*Records from a data source*:
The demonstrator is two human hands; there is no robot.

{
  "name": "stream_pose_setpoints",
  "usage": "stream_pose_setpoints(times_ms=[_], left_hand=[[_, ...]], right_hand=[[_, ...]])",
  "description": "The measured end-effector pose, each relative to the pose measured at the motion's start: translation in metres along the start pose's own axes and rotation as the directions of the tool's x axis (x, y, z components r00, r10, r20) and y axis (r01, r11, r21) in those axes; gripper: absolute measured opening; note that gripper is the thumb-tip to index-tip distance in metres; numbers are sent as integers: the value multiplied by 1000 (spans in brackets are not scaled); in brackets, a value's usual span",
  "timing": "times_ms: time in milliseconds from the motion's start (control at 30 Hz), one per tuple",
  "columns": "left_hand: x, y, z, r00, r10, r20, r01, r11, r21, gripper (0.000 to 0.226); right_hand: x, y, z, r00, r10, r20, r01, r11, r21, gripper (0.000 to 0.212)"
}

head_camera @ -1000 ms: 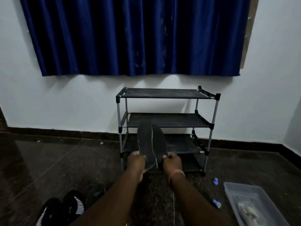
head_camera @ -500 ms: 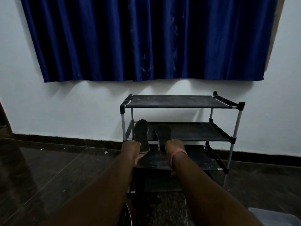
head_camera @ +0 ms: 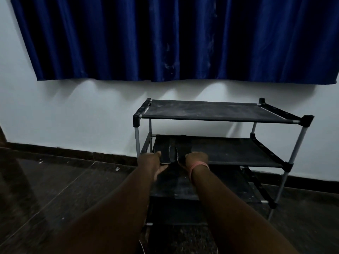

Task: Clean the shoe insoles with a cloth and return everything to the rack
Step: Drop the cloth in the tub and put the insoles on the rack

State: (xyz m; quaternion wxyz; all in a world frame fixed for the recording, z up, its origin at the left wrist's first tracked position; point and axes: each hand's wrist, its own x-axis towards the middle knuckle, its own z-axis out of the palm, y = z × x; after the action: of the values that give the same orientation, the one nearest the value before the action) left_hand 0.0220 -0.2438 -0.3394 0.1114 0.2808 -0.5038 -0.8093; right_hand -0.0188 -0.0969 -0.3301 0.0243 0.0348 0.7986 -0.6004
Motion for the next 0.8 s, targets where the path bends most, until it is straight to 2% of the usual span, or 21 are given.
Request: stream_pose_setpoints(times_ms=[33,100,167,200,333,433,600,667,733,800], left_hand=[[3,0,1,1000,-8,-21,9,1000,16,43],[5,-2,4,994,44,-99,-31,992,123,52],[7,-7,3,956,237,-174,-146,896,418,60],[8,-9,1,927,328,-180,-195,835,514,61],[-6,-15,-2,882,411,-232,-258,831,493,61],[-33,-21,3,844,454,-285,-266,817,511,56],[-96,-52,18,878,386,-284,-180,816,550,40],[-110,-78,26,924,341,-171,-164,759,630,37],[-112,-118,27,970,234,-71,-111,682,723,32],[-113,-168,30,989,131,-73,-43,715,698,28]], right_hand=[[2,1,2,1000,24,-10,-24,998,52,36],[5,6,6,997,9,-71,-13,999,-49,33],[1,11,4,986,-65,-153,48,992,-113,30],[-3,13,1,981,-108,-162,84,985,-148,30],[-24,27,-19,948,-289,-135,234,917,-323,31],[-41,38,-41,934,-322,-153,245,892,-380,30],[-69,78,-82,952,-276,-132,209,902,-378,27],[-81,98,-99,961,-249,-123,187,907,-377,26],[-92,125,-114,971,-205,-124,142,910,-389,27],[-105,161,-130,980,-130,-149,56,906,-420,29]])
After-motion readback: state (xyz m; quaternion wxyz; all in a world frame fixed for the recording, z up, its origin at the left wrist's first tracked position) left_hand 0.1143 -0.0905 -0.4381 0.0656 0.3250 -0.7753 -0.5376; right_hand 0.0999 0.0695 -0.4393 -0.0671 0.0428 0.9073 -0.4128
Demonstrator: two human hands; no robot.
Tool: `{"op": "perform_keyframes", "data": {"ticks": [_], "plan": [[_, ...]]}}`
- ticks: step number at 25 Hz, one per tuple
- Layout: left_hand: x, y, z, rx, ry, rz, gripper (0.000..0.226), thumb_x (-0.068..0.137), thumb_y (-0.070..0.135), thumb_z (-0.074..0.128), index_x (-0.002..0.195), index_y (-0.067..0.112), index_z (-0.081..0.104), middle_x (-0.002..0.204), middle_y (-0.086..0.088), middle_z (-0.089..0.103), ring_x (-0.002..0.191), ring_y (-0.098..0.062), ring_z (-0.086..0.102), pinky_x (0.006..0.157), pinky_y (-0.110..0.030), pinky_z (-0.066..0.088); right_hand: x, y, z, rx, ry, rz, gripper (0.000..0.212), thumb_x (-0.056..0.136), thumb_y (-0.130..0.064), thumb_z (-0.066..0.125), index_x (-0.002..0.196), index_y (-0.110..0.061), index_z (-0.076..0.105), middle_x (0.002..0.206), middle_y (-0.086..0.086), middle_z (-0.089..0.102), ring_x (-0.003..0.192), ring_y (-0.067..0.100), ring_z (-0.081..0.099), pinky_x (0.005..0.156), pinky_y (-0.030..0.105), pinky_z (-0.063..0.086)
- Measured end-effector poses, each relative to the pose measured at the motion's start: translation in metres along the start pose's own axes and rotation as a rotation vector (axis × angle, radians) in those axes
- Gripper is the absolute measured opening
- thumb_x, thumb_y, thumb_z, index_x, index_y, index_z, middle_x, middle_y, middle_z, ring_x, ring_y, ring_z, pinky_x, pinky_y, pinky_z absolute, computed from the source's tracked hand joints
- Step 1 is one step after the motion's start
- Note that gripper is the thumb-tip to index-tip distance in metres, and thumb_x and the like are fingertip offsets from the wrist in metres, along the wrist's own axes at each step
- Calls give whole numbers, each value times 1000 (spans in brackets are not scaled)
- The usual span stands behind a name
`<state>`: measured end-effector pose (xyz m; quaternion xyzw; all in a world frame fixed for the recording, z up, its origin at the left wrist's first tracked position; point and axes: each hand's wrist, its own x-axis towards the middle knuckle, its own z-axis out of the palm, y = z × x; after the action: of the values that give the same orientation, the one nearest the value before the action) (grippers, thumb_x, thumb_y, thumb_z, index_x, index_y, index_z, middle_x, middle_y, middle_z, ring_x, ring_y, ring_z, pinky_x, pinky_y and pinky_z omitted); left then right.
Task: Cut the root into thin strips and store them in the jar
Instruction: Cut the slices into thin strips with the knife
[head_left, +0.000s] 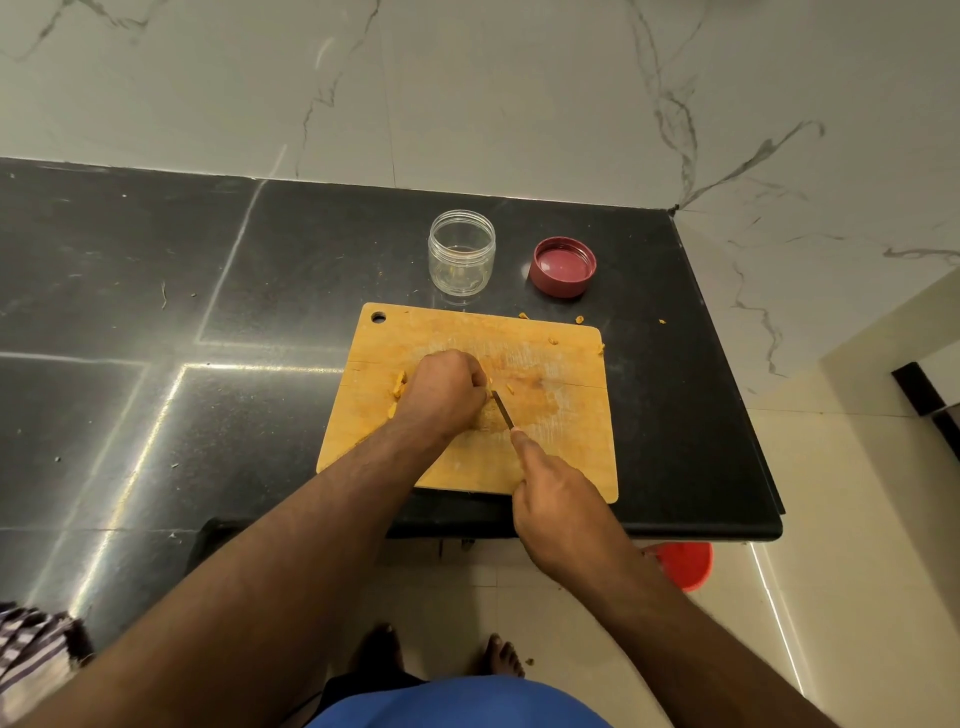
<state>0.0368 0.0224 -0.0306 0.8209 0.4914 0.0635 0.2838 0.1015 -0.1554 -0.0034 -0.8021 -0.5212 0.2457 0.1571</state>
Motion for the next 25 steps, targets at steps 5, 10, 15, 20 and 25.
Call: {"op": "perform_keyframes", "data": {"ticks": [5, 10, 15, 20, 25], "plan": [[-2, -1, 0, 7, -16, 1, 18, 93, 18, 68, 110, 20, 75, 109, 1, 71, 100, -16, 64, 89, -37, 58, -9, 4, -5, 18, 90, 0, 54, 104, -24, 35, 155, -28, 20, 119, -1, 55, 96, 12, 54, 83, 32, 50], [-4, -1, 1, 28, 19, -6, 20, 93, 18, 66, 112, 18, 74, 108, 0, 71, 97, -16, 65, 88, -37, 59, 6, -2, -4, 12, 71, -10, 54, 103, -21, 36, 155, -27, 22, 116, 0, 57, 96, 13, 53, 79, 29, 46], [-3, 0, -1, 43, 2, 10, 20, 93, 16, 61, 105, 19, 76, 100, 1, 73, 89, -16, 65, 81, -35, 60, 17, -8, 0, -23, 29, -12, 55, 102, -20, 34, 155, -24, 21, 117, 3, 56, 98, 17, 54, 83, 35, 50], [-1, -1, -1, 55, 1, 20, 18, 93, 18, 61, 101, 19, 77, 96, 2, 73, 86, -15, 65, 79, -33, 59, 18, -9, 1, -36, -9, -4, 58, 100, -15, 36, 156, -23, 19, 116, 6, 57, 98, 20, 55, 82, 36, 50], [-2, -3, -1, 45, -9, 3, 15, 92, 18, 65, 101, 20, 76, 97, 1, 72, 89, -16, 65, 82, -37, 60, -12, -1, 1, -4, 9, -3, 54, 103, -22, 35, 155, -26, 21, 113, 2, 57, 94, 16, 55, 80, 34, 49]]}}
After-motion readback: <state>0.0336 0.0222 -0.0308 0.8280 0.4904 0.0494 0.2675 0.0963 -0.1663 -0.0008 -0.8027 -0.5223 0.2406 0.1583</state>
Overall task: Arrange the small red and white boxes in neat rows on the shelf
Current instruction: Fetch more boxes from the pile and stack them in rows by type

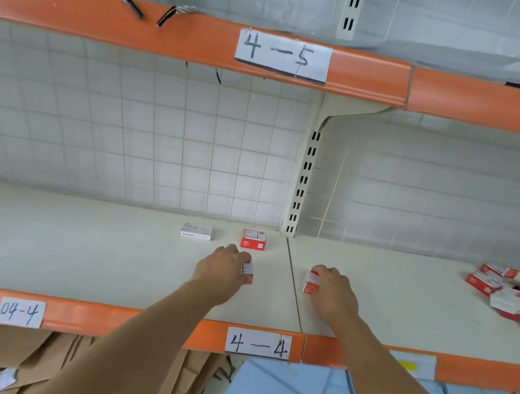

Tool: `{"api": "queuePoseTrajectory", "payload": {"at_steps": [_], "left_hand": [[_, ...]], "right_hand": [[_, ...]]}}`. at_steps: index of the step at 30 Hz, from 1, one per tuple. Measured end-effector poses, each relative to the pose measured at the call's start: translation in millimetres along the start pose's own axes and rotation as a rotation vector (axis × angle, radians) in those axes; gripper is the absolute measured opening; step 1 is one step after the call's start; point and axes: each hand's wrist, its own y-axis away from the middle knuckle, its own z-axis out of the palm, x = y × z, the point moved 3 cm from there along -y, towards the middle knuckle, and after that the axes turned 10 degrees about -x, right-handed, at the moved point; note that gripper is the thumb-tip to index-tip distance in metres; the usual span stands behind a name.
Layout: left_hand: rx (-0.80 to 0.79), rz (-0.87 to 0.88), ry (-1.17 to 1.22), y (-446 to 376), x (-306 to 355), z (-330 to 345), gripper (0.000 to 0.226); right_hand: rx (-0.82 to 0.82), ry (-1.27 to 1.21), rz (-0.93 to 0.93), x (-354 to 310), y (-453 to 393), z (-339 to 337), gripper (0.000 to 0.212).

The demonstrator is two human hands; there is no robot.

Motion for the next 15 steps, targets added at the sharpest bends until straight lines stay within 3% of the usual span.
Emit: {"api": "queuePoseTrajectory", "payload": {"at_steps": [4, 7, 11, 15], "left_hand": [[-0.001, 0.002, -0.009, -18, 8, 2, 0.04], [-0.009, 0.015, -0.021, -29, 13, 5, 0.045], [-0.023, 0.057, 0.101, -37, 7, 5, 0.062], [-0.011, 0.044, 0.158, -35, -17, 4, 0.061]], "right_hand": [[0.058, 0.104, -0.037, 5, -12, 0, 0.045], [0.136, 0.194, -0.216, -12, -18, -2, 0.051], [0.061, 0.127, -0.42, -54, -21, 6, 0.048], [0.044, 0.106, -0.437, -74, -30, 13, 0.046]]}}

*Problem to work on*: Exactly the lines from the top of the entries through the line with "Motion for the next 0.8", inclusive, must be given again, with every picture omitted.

*Result for this exercise*:
The demonstrator is two human hands; there is no robot.

{
  "name": "stream_pose_setpoints",
  "usage": "stream_pose_setpoints(times_ms=[_], left_hand=[[_, ...]], right_hand=[[_, ...]])",
  "description": "The measured end-effector pose, each relative to the pose measured at the motion's start: translation in metres along the start pose's own axes and rotation as the directions of the tool's x axis (x, y, z components r00, r10, r20) and y axis (r01, r11, r21) in those axes; gripper: absolute measured opening; note that gripper is the thumb-tip to index-tip distance in metres; numbers are sent as integers: the value multiplied by 1000 (spans in brackets are not scaled); in brackets, a value's usual span",
  "timing": "times_ms: time in milliseconds from the motion's start (control at 30 Hz), one per tuple",
  "columns": "left_hand: x, y, z, r00, r10, r20, r01, r11, r21, gripper (0.000 to 0.226); right_hand: x, y, z, r00, r10, r20, r01, r11, r21, gripper (0.000 to 0.212)"
}

head_camera @ -1000 ms: 
head_camera @ -500 ms: 
head_camera @ +0 ms: 

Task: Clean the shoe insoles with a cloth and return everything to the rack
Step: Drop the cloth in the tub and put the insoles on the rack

State: (xyz m; quaternion wxyz; all in a world frame fixed for the recording, z up, its origin at the left wrist's first tracked position; point and axes: each hand's wrist, its own x-axis towards the middle knuckle, its own z-axis out of the palm, y = z × x; after the action: of the values that give the same orientation, the one nearest the value before the action) left_hand 0.0220 -0.2438 -0.3394 0.1114 0.2808 -0.5038 -0.8093; right_hand -0.0188 -0.0969 -0.3301 0.0243 0.0348 0.7986 -0.6004
Motion for the next 0.8 s, targets where the path bends most, until it is straight to 2% of the usual span, or 21 are given.

The requested output has now been given in full.